First Nations members are calling on the Manitoba government to talk to them before operating the Lake St. Martin flood diversion channel, which they say hurts the local fishery.

About 40 people set up a peaceful demonstration at the flood channel over the weekend, halting work to open up the channel to full capacity.

Floodwaters flowing through the Fairford water control structure will make their way to the Lake St. Martin outlet, which demonstrators say will negatively affect fishing in the area.

Pinaymootang First Nation member Derrick Gould and others say they want the Manitoba government to consult with them in advance — something that he said did not happen before the channel was opened.

Lake St. Martin emergency channel

Floodwaters flowing through the Fairford water control structure will make their way to the Lake St. Martin outlet, which demonstrators say will negatively affect fishing in the area. (CBC)

"You might think today we are here to cause inconvenience to the rest of Manitoba. But that is not necessarily the case," Gould told CBC News on Tuesday.

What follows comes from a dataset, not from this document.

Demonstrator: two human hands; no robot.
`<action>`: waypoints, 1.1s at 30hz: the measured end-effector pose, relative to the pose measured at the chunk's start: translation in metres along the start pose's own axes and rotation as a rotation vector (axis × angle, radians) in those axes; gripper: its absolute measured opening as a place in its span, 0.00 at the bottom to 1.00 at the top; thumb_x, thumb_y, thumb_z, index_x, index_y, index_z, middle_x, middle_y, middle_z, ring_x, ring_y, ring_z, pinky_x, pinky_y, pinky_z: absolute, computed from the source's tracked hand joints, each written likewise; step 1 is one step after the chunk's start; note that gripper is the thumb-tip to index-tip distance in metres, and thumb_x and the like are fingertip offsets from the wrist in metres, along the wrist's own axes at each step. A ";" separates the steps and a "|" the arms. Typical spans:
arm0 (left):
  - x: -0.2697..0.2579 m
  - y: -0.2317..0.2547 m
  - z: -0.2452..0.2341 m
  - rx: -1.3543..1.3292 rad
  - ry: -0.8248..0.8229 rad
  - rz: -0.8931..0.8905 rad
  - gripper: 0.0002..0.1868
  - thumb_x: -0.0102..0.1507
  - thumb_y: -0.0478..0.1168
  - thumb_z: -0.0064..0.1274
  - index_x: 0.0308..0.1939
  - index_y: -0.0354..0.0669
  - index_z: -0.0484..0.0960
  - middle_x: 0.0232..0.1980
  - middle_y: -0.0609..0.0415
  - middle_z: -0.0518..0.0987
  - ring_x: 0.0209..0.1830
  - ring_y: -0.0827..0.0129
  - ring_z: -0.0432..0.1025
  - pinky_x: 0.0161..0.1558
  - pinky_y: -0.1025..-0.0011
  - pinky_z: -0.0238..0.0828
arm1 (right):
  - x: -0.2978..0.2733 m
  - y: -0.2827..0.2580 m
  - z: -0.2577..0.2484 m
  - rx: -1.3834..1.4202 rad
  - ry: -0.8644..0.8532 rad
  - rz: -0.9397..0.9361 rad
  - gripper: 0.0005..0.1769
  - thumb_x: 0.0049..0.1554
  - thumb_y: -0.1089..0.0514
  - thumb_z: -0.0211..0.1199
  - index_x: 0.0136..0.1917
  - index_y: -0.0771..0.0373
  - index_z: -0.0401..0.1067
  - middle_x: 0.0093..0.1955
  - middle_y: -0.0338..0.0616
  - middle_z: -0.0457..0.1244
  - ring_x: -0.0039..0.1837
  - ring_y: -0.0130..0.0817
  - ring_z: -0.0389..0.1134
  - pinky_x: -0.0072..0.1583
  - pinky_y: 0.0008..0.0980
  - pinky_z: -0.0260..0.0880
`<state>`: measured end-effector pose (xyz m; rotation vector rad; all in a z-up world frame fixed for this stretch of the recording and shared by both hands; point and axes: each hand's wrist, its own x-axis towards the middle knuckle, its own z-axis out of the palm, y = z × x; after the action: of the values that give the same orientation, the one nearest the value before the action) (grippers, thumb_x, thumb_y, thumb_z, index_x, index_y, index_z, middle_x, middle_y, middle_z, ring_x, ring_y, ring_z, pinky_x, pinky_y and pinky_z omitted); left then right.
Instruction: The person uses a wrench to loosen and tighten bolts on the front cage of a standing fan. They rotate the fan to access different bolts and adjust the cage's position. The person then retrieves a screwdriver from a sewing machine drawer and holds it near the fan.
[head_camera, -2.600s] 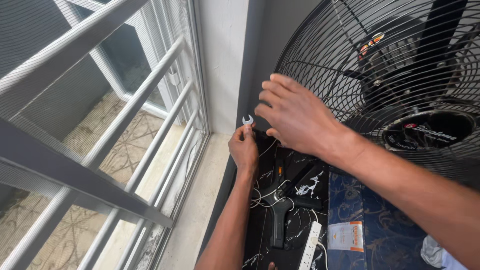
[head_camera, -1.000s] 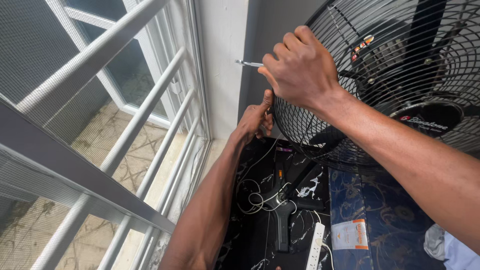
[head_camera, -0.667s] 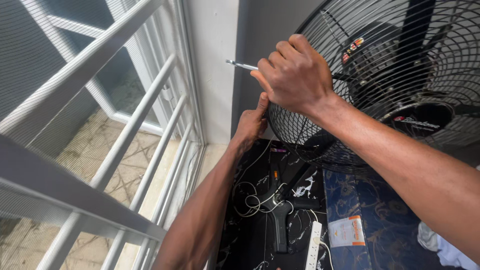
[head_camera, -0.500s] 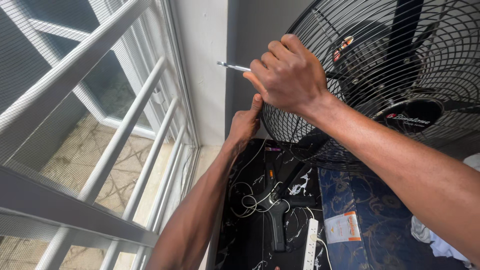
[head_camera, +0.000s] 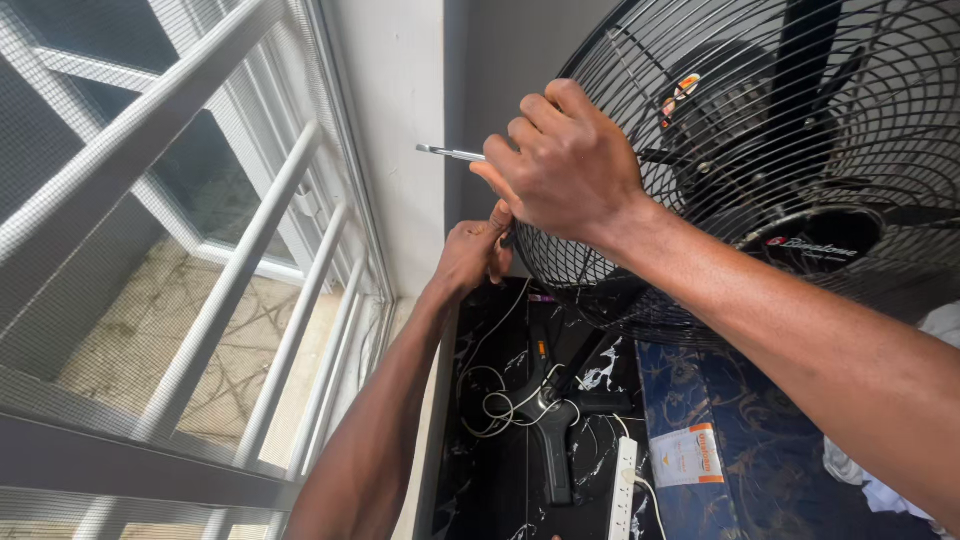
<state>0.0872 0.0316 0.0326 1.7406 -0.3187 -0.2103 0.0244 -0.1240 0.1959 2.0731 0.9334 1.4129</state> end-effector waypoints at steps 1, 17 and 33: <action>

"We are here to be consulted in a meaningful manner."

On Tuesday, Emergency Measures Minister Steve Ashton reiterated his calls to the protesters to stop halting the work of crews in the Lake St. Martin channel.

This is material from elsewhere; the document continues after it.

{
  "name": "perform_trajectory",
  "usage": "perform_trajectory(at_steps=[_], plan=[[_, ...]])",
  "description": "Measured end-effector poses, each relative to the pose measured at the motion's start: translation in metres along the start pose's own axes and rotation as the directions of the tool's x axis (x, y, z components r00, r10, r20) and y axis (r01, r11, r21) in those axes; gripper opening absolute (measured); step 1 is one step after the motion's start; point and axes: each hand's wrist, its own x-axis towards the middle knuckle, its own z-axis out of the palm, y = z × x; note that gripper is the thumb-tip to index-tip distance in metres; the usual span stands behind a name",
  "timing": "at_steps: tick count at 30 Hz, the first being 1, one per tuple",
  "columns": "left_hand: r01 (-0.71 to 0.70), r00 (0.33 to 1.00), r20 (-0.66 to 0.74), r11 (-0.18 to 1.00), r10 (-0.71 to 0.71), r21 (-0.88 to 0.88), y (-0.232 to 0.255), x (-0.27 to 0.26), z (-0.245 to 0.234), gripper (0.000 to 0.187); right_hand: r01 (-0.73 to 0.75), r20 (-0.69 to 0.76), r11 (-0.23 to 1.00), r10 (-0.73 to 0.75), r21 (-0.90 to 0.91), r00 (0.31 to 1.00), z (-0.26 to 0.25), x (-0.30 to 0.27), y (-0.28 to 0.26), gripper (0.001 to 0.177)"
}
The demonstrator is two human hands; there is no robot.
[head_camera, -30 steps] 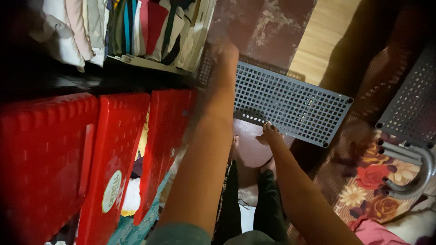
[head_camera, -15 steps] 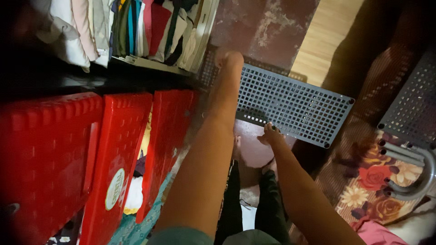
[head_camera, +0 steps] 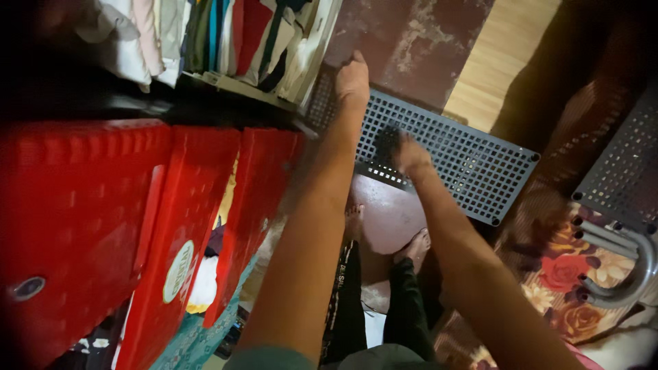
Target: The person assembles a plastic stool by hand, attaching metal legs to a perforated seat and connecting a metal handle to the side. The person aligns the legs into the seat holes and secures them, then attaches the handle to the side of the seat.
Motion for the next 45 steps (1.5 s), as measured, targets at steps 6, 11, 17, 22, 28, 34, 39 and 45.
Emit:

"We are committed to resolving any fisheries-related issues, but we need that outlet open in the sense that every day that we don't have the full capacity means less flow," Ashton told reporters on Monday.

Ashton said the province may look at calling in law enforcement if the demonstrators do not back down.

Grand Chief Derek Nepinak of the Assembly of Manitoba Chiefs called on member chiefs to support the Dauphin River First Nation and others "in rejecting the province’s attempt to open the Lake St. Martin diversion channel without consent and adequate accommodations to the community."

"The opening of the channel has devastating consequences on the Interlake fishing community of Dauphin River and all of its citizens, who are still displaced and living in temporary accommodations following the flood of 2011," the AMC said in a news release Tuesday.

Operating below full capacity

Government officials have said the channel is operating at close to 80 per cent capacity, but it has to be running at full capacity to ease flooding in the south.

Area residents say the channel appears to be operating at close to 30 per cent, but the flows are still causing damage down the channel in the Dauphin River.

"It affects our commercial fishing area in Sturgeon Bay, which is Dauphin River," said Norman Traverse, a Lake St. Martin First Nation elder who has been fishing in the area for 57 years.

"It was a very clean area at one time [for] fishing. We never lost any nets. Now you just can't make a go anymore."

Traverse said he has seen the emergency's channel's impacts on families that rely on the fishery.

"It's a loss. It means what the families enjoyed, we won't be able to do that anymore," he said.

Gould said the province also has to deal with the impacts of the 2011 flood on flooded First Nations such as Fairford, Little Saskatchewan, Lake St. Martin and Dauphin River.

"I'm sick and tired of my people being devastated, year after year — continuously being uprooted … and the foundation of families destroyed forever," he said.